By: Jonathan H. Adler

Date: 1996

Source: Adler, Jonathan H. "Rent-Seeking Behind the Green Curtain." Regulation: The CATO Review of Business and Government 19, 4 (1996).

About the Author: Jonathan H. Adler is an associate professor teaching free-market environmental law and Associate Director of the Center for Business Law and Regulation at the Case Western Reserve University School of Law. Formerly a director of environmental studies at the Competitive Enterprise Institute, Adler is a contributing editor to the National Review and hosts his own free-market-oriented Web site.

INTRODUCTION

In the years since the first Earth Day was held in 1970, environmentalism and environmental activism have rapidly become big businesses. Environmental activist groups such as Earth First and Greenpeace raise millions of dollars each year to support environmental causes, and many of these dollars have funded legislative initiatives at both the state and federal levels. Environmentally friendly politicians have passed numerous acts intended to clean up environmental mistakes of the past and prevent their recurrence in the future. These acts, including the Wilderness Act, the Clean Air Act, the Clean Water Act, and the Superfund Act, have cost taxpayers billions of dollars and have had an enormous impact on the lives and livelihoods of Americans.

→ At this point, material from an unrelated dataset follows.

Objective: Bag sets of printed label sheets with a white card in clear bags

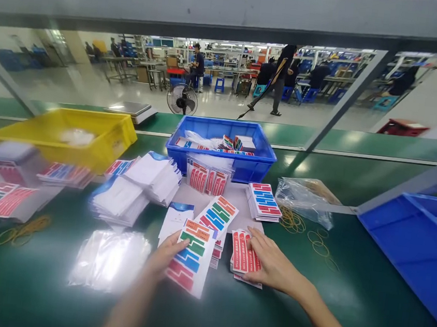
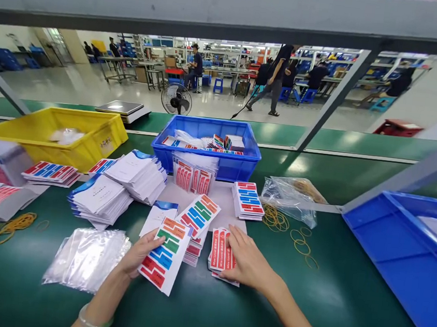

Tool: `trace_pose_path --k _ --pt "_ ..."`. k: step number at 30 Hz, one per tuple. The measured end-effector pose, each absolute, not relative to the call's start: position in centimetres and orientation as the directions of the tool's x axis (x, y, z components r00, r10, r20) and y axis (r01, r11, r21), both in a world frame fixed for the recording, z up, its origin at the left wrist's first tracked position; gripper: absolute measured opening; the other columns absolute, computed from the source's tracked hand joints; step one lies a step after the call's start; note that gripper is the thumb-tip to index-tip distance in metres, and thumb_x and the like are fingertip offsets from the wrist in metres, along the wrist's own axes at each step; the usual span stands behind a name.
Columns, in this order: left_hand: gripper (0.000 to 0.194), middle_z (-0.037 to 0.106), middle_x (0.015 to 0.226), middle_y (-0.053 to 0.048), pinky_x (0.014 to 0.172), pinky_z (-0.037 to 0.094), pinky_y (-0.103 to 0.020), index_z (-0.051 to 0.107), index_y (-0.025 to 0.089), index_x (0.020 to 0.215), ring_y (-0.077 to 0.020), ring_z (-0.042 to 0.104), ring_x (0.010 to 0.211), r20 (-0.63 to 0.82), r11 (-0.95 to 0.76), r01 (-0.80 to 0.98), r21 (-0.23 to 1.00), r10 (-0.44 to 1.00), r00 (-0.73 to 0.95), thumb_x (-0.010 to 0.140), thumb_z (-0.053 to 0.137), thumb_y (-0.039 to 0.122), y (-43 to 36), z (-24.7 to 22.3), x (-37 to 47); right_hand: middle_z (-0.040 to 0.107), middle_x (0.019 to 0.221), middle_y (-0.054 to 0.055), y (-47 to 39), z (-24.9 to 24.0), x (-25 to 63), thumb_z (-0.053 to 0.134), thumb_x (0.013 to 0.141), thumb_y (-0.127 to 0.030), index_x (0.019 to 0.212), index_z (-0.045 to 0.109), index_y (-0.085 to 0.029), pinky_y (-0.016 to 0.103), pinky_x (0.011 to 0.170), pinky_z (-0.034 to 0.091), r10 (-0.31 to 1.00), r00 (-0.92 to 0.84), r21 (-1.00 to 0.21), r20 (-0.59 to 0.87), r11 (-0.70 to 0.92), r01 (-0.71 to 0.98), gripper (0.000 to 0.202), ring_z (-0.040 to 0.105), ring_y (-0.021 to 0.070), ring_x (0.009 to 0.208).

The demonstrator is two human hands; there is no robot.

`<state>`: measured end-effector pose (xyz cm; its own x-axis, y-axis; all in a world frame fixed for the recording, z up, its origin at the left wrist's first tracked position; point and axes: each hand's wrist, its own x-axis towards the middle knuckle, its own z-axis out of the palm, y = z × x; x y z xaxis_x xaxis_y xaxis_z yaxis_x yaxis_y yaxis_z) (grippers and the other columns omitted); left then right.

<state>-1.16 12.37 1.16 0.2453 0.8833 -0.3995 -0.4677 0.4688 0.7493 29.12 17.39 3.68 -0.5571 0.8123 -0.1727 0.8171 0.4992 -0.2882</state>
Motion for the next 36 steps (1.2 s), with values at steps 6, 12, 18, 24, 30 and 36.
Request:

The Superfund, for example, currently costs about $1.5 billion per year to run, and is expected to consume a total of more than $16 billion by 2009. While this total amount appears reasonable, given the difficulty involved in cleaning up toxic waste sites, estimates place the administrative and support expenses of Superfund efforts at 18-25 percent of the project's total costs, raising questions about how efficiently the resources are being used.

Environmental activist groups have generally portrayed themselves as morally superior to lawmakers who pander to political contributors and seek political gain. Many environmental debates have been framed as pitting the small, idealistic forces of environmentalism against the money-hungry, heartless polluters of industry. While this portrayal of underfunded environmentalists might have been true in the past, today's environmental movement is a politically connected, well-funded machine.

In this article, the author explores two questions. First, he asks whether environmentalists have become just another political constituency jockeying for power and influence in Washington. Second, he suggests that in many cases, the center stage pieces of legislation passed by the movement have not only failed to accomplish their stated goals, but may have actually worsened the situations they were intended to repair.

PRIMARY SOURCE

RENT-SEEKING BEHIND THE GREEN CURTAIN

On August 4, 1992, vice-presidential candidate Senator Al Gore appeared in Orange County, California, to attack the incumbent President's regulatory record. In a speech at an Evergreen Company used-oil treatment facility, Gore attacked President George Bush for making it "impossible [for] companies like this one to survive." Because of the Bush administration's inaction, Gore charged that "A lot of jobs were lost."

Senator Gore was not calling for "reinventing" regulation or reducing the paperwork burden. He was not attacking President Bush for presiding over too much regulation, but too little. Gore's complaint was that the Bush administration hurt companies that rely on federal regulations to turn profit by failing to promulgate more regulatory standards.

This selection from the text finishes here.